Workload identity & SPIFFE/SPIRE
Kill static tokens — attest workloads and federate cloud IAM.
The endgame of secret-zero is that workloads carry a cryptographically-verifiable identity that no human ever provisions as a secret. SPIFFE (a standard) and SPIRE (its implementation) deliver exactly this: every workload receives a short-lived identity document (an SVID) that attests what it is, issued only after the platform proves the workload’s properties. Once workloads have real identity, secrets managers and cloud IAM can trust them directly — and static credentials disappear from the picture entirely.
SPIFFE IDs and SVIDs
A SPIFFE ID is a URI like spiffe://acme.internal/ns/prod/sa/payments that names a workload. SPIRE issues that identity as an SVID — either an X.509 certificate or a JWT — with a very short lifetime, rotated automatically. The workload does nothing to earn it beyond being what it says it is: the SPIRE agent on the node attests the workload using selectors (its Kubernetes service account, its Unix UID, its container image digest) before handing over an SVID. The result is a portable, platform-neutral identity that means the same thing across Kubernetes, VMs, and clouds.
From identity to secrets and cloud IAM
With SVIDs in hand, two things get much simpler. First, mTLS everywhere: services authenticate to each other with their SVIDs, which is precisely what a service mesh does under the hood. Second, federation: a SPIFFE JWT-SVID can be exchanged for cloud credentials via OIDC federation (AWS IAM Roles Anywhere, GCP Workload Identity Federation) or for a Vault token via the JWT auth method — so a workload obtains scoped cloud and secrets access using only its attested identity.

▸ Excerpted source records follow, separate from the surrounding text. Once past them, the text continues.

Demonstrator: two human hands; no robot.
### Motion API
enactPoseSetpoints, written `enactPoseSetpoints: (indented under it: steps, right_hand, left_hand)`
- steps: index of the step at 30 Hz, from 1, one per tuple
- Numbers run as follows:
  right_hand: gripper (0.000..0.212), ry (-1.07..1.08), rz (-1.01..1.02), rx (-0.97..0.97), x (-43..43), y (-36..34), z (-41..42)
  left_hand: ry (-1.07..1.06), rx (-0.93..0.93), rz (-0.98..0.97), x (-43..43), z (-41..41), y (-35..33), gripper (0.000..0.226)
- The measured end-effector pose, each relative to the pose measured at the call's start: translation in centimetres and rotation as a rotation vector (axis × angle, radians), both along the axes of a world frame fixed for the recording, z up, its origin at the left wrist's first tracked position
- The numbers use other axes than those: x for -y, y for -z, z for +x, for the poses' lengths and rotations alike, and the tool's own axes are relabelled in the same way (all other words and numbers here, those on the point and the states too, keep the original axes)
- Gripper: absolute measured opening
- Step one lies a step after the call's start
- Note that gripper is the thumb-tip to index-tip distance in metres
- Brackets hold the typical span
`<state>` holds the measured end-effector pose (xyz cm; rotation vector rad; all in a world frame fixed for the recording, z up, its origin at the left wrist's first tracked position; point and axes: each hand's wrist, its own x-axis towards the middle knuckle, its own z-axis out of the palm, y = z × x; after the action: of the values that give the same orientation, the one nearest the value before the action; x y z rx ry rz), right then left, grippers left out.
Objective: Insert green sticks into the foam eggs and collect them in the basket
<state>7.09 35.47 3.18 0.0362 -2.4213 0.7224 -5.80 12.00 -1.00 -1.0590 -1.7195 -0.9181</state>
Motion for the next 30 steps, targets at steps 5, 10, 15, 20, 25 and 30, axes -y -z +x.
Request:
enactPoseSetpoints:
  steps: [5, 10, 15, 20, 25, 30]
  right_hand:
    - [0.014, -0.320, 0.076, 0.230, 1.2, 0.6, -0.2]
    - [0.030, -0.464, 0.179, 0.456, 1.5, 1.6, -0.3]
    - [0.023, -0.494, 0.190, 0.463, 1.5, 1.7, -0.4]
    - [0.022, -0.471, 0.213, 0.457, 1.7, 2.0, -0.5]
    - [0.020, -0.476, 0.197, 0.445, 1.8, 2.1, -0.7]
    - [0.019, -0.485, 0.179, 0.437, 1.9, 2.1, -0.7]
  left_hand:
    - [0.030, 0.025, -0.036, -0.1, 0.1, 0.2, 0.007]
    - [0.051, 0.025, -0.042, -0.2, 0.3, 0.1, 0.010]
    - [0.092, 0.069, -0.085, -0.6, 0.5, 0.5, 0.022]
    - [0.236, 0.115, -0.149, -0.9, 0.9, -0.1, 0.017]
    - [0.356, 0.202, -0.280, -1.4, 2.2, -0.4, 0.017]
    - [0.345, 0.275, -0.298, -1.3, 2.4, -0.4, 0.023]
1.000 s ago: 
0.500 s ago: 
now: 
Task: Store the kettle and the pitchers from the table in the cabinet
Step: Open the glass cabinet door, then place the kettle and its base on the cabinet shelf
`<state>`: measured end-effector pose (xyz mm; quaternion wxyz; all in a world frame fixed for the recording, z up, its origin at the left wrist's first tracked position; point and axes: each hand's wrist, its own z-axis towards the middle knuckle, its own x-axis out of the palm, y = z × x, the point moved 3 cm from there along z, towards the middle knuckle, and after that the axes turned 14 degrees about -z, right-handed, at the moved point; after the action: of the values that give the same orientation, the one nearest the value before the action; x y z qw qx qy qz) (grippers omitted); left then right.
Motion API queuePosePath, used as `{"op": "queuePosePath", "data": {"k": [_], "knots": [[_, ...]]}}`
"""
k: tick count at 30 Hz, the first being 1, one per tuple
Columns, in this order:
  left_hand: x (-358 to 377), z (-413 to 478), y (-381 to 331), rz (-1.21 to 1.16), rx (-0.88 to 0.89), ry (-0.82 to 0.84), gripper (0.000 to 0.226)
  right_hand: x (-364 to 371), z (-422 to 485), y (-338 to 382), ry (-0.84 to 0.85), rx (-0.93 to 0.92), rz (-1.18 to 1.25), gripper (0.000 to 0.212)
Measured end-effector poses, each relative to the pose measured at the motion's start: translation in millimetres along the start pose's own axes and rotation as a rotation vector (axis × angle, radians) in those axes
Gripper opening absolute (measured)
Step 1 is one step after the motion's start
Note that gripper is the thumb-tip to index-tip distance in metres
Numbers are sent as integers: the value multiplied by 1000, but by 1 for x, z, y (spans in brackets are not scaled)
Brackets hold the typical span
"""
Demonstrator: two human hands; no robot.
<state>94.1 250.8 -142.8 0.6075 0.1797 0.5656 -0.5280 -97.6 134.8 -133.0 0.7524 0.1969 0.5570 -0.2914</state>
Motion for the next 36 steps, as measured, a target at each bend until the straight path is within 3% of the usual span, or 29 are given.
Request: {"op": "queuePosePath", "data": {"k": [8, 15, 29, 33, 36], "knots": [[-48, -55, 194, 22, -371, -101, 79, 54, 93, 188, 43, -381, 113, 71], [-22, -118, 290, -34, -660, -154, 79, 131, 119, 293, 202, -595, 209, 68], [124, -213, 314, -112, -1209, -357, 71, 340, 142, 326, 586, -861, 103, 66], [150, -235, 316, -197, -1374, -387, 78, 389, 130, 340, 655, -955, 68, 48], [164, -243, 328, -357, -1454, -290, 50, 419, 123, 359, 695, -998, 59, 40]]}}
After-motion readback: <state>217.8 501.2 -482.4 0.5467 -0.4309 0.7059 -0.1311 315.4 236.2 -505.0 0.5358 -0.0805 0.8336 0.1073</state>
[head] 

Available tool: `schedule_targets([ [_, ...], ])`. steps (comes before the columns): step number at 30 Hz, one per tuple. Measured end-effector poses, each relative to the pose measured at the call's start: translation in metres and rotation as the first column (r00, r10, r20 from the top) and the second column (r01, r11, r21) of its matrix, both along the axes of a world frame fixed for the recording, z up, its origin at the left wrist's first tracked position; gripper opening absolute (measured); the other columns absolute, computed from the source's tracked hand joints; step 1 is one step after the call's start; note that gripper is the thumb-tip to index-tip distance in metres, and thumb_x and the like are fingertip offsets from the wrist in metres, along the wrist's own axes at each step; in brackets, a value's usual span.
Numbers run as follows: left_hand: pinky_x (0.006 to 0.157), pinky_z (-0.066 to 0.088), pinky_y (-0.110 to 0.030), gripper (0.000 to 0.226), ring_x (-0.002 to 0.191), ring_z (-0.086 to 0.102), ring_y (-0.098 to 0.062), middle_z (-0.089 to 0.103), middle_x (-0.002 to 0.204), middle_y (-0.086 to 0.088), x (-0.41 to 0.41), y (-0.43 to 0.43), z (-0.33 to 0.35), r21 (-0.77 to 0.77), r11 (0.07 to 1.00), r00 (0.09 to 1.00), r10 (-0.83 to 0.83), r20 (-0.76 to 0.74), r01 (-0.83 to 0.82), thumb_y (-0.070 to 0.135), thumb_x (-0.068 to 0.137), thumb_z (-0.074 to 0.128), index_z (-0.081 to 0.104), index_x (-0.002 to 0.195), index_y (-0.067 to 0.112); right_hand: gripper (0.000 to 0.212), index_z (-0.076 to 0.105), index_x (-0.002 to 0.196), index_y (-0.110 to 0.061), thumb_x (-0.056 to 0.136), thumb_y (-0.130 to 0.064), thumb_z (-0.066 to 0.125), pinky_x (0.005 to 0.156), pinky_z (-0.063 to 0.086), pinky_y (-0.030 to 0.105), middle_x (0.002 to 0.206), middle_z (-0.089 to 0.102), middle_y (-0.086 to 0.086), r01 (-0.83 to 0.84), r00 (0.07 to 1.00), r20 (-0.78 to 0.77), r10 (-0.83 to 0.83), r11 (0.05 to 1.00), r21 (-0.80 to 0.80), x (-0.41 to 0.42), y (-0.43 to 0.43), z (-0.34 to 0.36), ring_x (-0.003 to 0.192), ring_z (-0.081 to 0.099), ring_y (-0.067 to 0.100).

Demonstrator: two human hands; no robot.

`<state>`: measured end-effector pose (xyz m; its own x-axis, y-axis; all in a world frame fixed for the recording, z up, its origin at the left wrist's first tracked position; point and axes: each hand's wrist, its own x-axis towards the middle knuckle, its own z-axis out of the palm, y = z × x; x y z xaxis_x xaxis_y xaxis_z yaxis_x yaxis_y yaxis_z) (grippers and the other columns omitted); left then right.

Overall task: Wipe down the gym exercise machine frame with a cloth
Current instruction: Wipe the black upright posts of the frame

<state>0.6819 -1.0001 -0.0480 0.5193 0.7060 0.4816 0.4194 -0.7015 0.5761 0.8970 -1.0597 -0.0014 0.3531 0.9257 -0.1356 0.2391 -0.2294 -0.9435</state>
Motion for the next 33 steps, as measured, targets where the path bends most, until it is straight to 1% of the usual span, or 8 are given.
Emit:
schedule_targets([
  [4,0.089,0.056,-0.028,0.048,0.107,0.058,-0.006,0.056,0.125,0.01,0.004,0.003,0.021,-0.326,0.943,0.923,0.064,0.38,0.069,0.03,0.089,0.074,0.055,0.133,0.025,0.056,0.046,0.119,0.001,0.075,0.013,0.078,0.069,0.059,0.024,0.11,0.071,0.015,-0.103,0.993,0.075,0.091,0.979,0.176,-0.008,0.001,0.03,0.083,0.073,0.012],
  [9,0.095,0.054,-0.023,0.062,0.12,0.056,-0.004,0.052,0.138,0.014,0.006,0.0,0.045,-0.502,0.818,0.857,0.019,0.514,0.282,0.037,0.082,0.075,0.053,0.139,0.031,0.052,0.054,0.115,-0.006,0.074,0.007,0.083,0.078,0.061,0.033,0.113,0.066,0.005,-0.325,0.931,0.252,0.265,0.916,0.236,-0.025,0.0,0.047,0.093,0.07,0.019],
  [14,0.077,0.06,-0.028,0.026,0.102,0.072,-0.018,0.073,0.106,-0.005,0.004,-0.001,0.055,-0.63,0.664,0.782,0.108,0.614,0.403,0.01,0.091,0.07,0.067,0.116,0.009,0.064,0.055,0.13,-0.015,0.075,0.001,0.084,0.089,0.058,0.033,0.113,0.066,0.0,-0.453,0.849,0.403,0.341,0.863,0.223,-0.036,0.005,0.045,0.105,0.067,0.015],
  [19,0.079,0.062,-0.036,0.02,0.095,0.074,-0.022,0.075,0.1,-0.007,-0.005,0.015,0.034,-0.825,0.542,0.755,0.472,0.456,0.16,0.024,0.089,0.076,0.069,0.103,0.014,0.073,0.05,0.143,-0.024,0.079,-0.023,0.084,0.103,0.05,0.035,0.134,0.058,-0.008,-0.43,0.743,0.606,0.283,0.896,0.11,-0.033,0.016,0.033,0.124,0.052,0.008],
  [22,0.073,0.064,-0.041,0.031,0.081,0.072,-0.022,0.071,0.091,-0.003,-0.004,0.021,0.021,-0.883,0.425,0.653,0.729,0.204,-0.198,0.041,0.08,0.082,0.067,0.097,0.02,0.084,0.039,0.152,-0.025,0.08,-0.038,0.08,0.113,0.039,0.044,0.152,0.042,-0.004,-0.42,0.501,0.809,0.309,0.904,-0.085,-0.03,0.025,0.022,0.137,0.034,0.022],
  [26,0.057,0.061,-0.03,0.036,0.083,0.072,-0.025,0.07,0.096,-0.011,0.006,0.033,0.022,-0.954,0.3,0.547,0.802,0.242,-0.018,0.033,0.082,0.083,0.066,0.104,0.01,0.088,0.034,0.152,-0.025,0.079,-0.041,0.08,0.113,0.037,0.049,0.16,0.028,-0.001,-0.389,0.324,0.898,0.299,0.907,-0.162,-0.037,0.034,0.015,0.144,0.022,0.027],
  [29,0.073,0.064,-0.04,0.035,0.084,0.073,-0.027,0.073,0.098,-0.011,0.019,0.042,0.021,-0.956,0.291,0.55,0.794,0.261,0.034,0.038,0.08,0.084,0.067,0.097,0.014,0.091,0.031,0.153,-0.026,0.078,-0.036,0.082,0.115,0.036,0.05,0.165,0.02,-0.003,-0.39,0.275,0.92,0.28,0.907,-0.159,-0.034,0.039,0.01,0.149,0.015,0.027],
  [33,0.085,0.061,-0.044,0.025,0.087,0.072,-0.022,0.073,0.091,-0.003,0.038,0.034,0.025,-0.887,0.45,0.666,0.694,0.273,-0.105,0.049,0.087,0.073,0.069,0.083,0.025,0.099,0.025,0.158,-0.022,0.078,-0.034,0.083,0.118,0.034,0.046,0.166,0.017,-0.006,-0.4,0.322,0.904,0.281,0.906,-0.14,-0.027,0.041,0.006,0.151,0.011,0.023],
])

The static access key and the shipped Vault token both cease to exist.
# workload fetches a JWT-SVID for the audience "vault"$ JWT=$(spire-agent api fetch jwt -audience vault -socketPath /run/spire/agent.sock \| awk "/token/{print \$2}")# Vault JWT auth trusts the SPIRE issuer and maps the SPIFFE ID to a role$ vault write auth/jwt/login role=payments jwt=$JWTtoken hvs.CAE... ttl 20m # scoped by the SPIFFE-ID -> role binding# no static secret anywhere in this flow.
Is SPIFFE/SPIRE worth it?
SPIRE is real operational weight — a server, agents on every node, an attestation policy to maintain — so it earns its place at a specific scale: heterogeneous workloads (Kubernetes plus VMs plus multiple clouds) that need one consistent identity, or a zero-trust mandate where every service-to-service call must be mutually authenticated. For a single Kubernetes cluster talking to one Vault, native Kubernetes auth already gives you attested identity with far less machinery. Reach for SPIFFE/SPIRE when identity has to span platforms, not before.